Ces controverses ont permis de faire avancer et d’affiner les réflexions. Les questionnements sur l’égalitarisme, les « inégalités », « la hiérarchie » ou encore « l’autonomie » correspondent à des phénomènes complexes et sont des sujets aux dimensions multiples. Mais l’emploi du terme, « égalitaire », et bien sûr l’intérêt porté à ces mécanismes et à ces dimensions de l’organisation et de la vie des communautés ne peuvent être disqualifiés par des affirmations rapides et générales (sur l’idée d’une « égalité » envisagée comme intégrale et qui bien sûr « n’existe pas »), sur la base de quelques constats superficiels. On risquerait de passer à côté de caractéristiques fondamentales de ces types de formations sociales et de différences importantes entre elles et d’autres univers sociaux. Et c’est à toutes ces questions qu’on s’intéressera aussi au travers d’une suite d’articles.
Il existe bien aussi parmi ces sociétés asiatiques des populations non stratifiées et sans hiérarchie sociale où l’absence et le rejet de la violence sont ancrés dans des pratiques et une sociabilité pacifiques très fortes, des normes et des pratiques de partage et de coopération prononcées, une grande autonomie individuelle. Si des figures d’autorité – chamans, anciens, responsables de hameau – y émergent, leur autorité y est très relative et circonscrite et n’évolue pas vers des formes de pouvoir. Ou si l’inégalité ou l’asymétrie sexuelle n’est pas absente, elle y a cours à des degrés bien plus faibles et circonscrits qu’ailleurs et certains des mécanismes habituels de domination masculine y sont notoirement absents.
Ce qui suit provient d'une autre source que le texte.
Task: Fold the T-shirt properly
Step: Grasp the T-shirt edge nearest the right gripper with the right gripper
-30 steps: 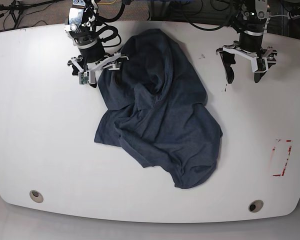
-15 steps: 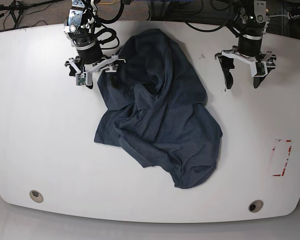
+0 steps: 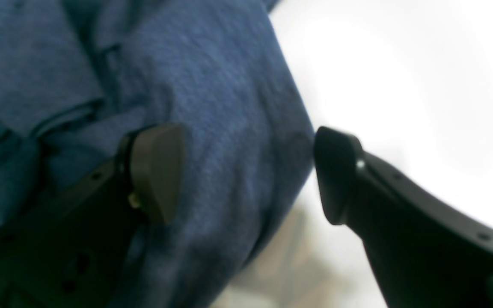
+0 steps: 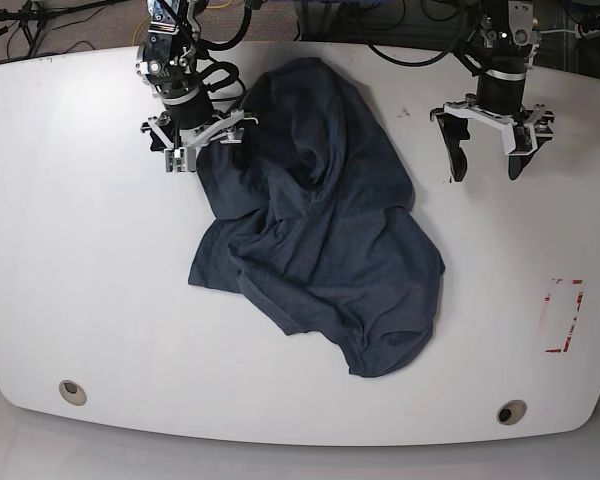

Ces traits ou les divers aspects évoqués ne sont pas tous partagés ou répandus au même degré dans ces cultures d’orientation égalitaires et non violentes. Ces sociétés sont différentes les unes des autres. Il existait ainsi une gamme diversifiée, un dégradé ou des combinaisons diverses de ces éléments, en termes d’égalitarisme, ou à l’inverse de formes de leadership émergentes. Si l’on peut et doit interroger le label « égalitaire » les groupes auxquels on s’intéressera dans ce blog au fil d’une série d’articles révèlent un ethos et des mécanismes sociaux étonnamment égalitaires.